▶ **EXTRACTED MATERIAL**
====

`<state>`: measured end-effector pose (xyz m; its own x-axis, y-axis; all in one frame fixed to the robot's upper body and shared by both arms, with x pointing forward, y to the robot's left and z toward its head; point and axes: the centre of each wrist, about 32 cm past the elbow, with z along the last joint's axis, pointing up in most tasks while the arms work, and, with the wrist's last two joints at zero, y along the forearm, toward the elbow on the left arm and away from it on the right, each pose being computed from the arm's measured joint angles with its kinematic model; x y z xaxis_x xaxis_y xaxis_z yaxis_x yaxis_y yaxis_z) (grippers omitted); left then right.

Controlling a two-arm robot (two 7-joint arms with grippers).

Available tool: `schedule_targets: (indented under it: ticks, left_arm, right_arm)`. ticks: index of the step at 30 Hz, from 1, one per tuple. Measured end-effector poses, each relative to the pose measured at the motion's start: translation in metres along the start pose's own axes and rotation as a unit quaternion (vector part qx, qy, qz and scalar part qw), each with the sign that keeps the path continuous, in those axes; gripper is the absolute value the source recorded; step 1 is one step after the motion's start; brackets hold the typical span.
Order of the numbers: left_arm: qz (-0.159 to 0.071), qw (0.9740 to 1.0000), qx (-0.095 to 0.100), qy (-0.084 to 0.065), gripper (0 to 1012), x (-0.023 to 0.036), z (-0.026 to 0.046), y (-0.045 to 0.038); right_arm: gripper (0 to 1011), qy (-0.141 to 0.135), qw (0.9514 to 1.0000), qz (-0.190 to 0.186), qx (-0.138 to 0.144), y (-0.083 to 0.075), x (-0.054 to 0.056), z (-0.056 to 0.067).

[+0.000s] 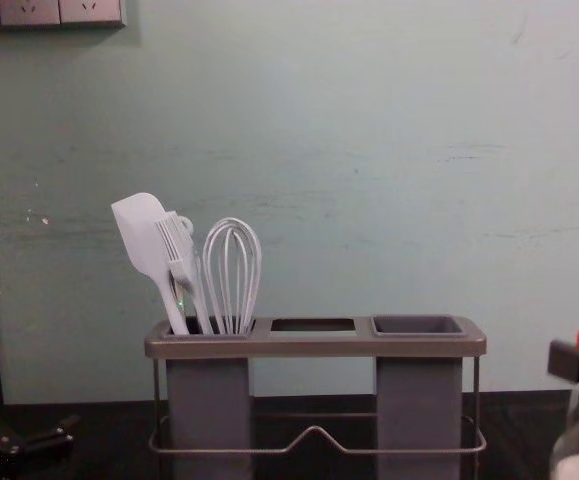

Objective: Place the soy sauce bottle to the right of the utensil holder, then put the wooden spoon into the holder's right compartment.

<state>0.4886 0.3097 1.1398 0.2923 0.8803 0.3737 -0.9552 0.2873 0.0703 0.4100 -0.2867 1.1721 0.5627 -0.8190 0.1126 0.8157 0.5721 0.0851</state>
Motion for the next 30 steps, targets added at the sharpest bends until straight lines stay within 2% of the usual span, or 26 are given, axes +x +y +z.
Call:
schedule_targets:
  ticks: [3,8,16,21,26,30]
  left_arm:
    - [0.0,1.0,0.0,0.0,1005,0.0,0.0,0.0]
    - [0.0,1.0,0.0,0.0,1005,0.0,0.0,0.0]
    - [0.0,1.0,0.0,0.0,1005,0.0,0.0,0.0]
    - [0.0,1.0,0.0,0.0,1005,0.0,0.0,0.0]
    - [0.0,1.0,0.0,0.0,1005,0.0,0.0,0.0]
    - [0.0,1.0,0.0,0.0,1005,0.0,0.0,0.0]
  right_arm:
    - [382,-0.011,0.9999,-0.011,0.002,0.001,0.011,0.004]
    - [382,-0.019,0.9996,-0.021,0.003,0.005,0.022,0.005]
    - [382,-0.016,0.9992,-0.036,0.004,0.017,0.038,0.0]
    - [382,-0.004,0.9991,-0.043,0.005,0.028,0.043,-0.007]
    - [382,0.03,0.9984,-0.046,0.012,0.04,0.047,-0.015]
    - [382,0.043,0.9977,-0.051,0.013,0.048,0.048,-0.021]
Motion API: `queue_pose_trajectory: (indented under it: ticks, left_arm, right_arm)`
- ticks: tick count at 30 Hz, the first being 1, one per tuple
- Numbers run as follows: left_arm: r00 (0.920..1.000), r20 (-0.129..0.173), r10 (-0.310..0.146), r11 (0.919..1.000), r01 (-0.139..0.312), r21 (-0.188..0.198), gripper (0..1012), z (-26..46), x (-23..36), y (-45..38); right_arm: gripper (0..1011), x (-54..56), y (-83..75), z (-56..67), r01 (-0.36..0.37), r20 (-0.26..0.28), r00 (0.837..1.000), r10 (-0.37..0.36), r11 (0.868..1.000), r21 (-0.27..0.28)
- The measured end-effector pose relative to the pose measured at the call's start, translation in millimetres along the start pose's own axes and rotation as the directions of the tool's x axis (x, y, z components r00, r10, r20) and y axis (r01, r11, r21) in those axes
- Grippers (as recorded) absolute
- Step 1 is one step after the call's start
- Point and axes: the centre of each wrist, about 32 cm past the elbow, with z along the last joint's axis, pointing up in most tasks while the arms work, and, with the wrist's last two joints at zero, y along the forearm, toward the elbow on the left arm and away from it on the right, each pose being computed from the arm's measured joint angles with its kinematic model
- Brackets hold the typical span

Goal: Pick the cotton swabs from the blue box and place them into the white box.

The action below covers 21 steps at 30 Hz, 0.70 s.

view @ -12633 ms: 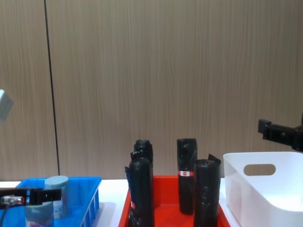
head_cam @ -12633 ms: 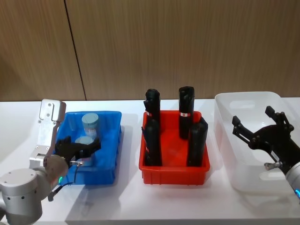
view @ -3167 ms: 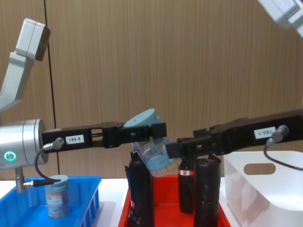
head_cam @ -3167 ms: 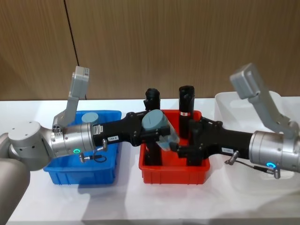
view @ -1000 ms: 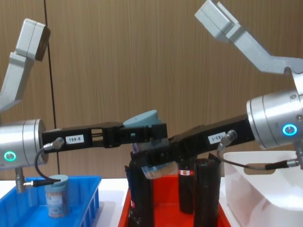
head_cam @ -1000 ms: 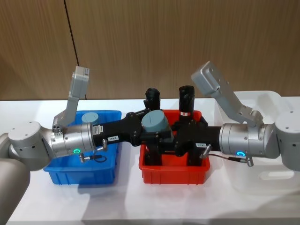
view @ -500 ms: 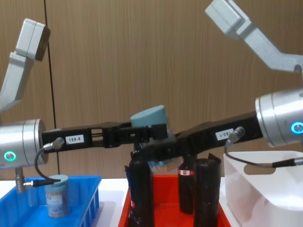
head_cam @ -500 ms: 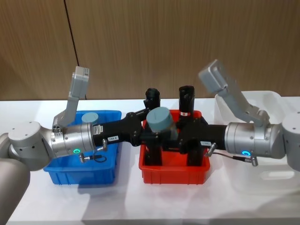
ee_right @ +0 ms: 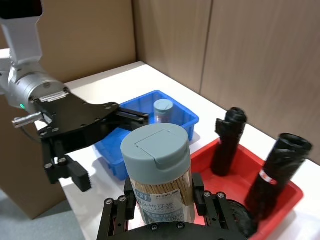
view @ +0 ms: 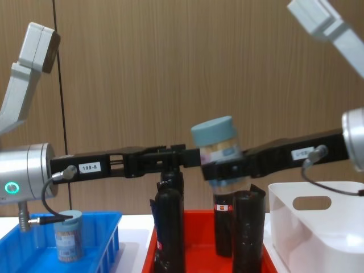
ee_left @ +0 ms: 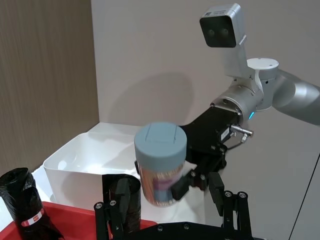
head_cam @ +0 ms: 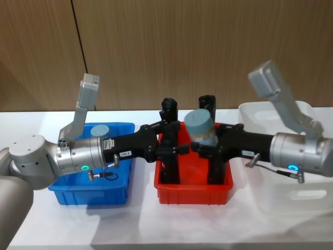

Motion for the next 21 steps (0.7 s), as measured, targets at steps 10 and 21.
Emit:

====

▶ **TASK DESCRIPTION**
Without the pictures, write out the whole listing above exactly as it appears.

▶ **RESULT FOR THIS EXERCISE**
`<state>`: measured end-effector pose (xyz m; its own x-axis, y-axis; all in one frame fixed to the robot's upper body and shared by both arms, with x pointing forward, y to the robot's left and z toward its head; point and axes: the centre of each wrist, about 32 cm past the elbow, with z along the last joint's axis, pointing up in most tasks while the arms work, and, with the wrist's last two joints at zero, y along the forearm, toward the elbow on the left arm and away from it on the right, each pose being computed from the arm's measured joint angles with its kinematic model; x y z xaxis_x xaxis_y xaxis_z yaxis_x yaxis_y yaxis_z) (grippers omitted); left then right.

Controlling a two-arm robot (two 7-joint arms with grippers).

Available tool: `schedule_targets: (indented under it: ticks, left_arm, right_arm)`. ticks: index of the step at 30 Hz, from 1, one per tuple. Measured end-effector poses, each relative to the pose measured at the motion's start: translation in metres along the start pose's own axes and rotation as a unit quaternion (vector part qx, qy, qz and scalar part qw), each with the sign that keeps the path continuous, in those axes; gripper is the absolute value the source recorded; step 1 is one step after the motion's start; brackets hold the typical span.
Order of the numbers: left_arm: qz (-0.159 to 0.071), qw (0.9740 to 1.0000), qx (-0.095 to 0.100), qy (-0.084 to 0.065), gripper (0 to 1012), x (-0.023 to 0.036), z (-0.026 to 0.046), y (-0.045 to 0.038); right_arm: gripper (0 to 1011), qy (-0.141 to 0.135), qw (0.9514 to 1.0000), qz (-0.190 to 0.186), qx (-0.138 to 0.144), y (-0.083 to 0.075), x (-0.054 to 0.056), z (-0.056 to 0.067).

[+0.000s] 

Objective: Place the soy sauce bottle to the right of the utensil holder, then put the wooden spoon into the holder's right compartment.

<state>0.4886 0.3097 1.1398 0.2923 0.8803 0.3737 -0.9552 0.2873 0.0703 0.4100 -0.2867 1.1721 0.5627 -0.8190 0.1126 0.8157 0.5721 0.0851</state>
Motion for the next 30 steps, targets added at the sharpest bends until straight lines stay within 2% of the usual span, or 26 are given, axes +x +y +z.
Call:
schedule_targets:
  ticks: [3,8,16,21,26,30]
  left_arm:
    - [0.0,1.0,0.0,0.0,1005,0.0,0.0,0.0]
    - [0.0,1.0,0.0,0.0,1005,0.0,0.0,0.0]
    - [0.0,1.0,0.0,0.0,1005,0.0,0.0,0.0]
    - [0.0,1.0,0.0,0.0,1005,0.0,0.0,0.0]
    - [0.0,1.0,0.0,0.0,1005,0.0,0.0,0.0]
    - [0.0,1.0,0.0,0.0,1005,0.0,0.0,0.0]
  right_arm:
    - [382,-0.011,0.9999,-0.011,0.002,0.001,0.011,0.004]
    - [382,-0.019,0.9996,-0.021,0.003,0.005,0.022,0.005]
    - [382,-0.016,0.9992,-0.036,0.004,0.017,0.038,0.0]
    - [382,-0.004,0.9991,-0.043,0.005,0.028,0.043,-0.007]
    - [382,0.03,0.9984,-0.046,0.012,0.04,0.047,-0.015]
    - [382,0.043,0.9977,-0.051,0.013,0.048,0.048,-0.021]
Motion API: `queue_pose_trajectory: (indented under it: ticks, left_arm, right_arm)`
- ticks: tick count at 30 Hz, the first being 1, one per tuple
- Numbers run as follows: left_arm: r00 (0.920..1.000), r20 (-0.129..0.173), r10 (-0.310..0.146), r11 (0.919..1.000), r01 (-0.139..0.312), r21 (-0.188..0.198), gripper (0..1012), z (-26..46), x (-23..36), y (-45..38); right_arm: gripper (0..1011), x (-54..56), y (-83..75), z (-56..67), r01 (-0.36..0.37), r20 (-0.26..0.28), r00 (0.837..1.000), r10 (-0.37..0.36), r11 (0.868..1.000), r21 (-0.27..0.28)
- The measured end-effector pose relative to the pose measured at the call's start, translation in millimetres along the start pose's own axes and rotation as the directions of the tool's x axis (x, y, z components r00, r10, r20) and y axis (r01, r11, r21) in those axes
- Grippers (as recorded) absolute
- Step 1 is one step after the call's start
- Point and axes: the centre of each wrist, about 32 cm past the elbow, with z along the last joint's axis, pointing up in most tasks while the arms work, and, with the wrist's last two joints at zero, y along the forearm, toward the elbow on the left arm and away from it on the right, each pose being computed from the arm's measured joint angles with its kinematic model
- Brackets hold the typical span

Goal: Pick the cotton swabs from the blue box and place them into the white box.

The action below covers 21 steps at 30 Hz, 0.70 s.

view @ -12633 ms: 
head_cam @ -12633 ms: 
view @ -3167 ms: 
head_cam @ -3167 ms: 
view @ -1000 ms: 
head_cam @ -1000 ms: 
view @ -500 ms: 
head_cam @ -500 ms: 
ee_right @ +0 ms: 
view @ +0 ms: 
ee_left @ +0 ms: 
head_cam @ +0 ms: 

Motion for the next 21 steps (0.7 s), as measured, targets at steps 10 and 21.
Emit:

The response is now complete.